« Notre Congo »
BRUXELLES
Jusqu’au 30 novembre, replongeons nous dans l’esprit de l’époque coloniale, en visitant l’exposition « Notre Congo », au « Musée Belvue », réalisée par l’ ONG « Coopération Education Culture », avec le soutien, notamment, de la « Coopération au Développement » et du « Musée royal de l’Afrique centrale ».
C’était l’époque où, en Belgique, les enfants (parfois même, des adultes) collectionnaient des chromos que l’on retrouvait dans les emballages des chocolats « Jacques » (1948), ou, offerts par les bouillons « Liebig », par séries de six, plusieurs étant consacrées à notre ancienne colonie, voire par d’autres firmes telles « Franco-Suisse », « La Vache qui rit », « Côte d’Or », « Victoria », …, évoquant différentes ethnies (plus de 500 répertoriées): Ababua, Bakuba, Balega, Batetela, Bushongo, Mangbetu, Wasongola, …, s’exprimant (pas moins de 80 dialectes) en: lingala, kikongo, kiswahili, tshiluba, …
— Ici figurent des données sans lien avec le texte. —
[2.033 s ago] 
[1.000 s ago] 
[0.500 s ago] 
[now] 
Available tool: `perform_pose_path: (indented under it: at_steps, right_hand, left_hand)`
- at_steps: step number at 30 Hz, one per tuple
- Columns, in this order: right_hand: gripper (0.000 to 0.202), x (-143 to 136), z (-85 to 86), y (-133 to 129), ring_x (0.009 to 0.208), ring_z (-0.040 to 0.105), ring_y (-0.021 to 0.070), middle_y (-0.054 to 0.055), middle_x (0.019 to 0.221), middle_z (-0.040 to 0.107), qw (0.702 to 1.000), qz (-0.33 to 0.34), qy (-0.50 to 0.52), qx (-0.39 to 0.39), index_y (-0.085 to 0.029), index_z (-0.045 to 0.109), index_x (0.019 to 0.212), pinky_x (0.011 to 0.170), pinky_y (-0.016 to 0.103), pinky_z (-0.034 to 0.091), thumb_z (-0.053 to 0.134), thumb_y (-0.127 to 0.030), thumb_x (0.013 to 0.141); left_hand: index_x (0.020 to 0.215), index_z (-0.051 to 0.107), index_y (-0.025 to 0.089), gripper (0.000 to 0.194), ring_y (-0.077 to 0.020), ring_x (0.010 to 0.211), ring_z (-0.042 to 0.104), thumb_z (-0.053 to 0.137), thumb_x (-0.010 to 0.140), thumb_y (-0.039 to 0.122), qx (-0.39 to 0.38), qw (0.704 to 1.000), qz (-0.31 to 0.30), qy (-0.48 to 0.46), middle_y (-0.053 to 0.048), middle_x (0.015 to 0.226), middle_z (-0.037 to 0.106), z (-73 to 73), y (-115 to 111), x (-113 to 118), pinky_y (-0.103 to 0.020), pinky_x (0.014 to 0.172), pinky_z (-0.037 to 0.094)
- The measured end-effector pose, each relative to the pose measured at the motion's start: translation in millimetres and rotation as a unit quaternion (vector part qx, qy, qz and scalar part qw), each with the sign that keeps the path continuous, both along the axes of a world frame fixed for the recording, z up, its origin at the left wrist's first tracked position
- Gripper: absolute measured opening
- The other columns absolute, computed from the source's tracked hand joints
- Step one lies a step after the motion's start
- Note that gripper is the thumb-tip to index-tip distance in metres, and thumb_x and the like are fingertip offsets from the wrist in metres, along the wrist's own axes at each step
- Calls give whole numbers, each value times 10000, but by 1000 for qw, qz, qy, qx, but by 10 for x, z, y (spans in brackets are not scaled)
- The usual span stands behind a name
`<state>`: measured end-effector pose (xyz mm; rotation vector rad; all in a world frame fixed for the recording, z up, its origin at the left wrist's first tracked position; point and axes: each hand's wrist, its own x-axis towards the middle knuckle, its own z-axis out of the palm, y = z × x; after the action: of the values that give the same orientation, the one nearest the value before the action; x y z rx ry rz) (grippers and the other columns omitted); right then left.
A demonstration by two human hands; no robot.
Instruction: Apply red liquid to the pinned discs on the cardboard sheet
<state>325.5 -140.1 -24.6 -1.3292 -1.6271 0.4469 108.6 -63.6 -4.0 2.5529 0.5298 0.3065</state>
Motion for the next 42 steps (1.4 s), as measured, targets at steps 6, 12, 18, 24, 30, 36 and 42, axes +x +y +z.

En 1934, le Ministre belge des Colonies, Paul Tshoffen (1878-1961), imagine la création de la « Loterie Coloniale » (qui deviendra notre « Loterie Nationale », en 1962), qui édite nombre d’affiches, jeux de cartes, boîtes d’allumettes, …, et même un jeu de l’oie (édité à 300.000 ex.), dont l’iconographie – présentant des scènes congolaises, avec séduction pittoresque et condescendance railleuse – revient au peintre Henri Kerels (1896-1956).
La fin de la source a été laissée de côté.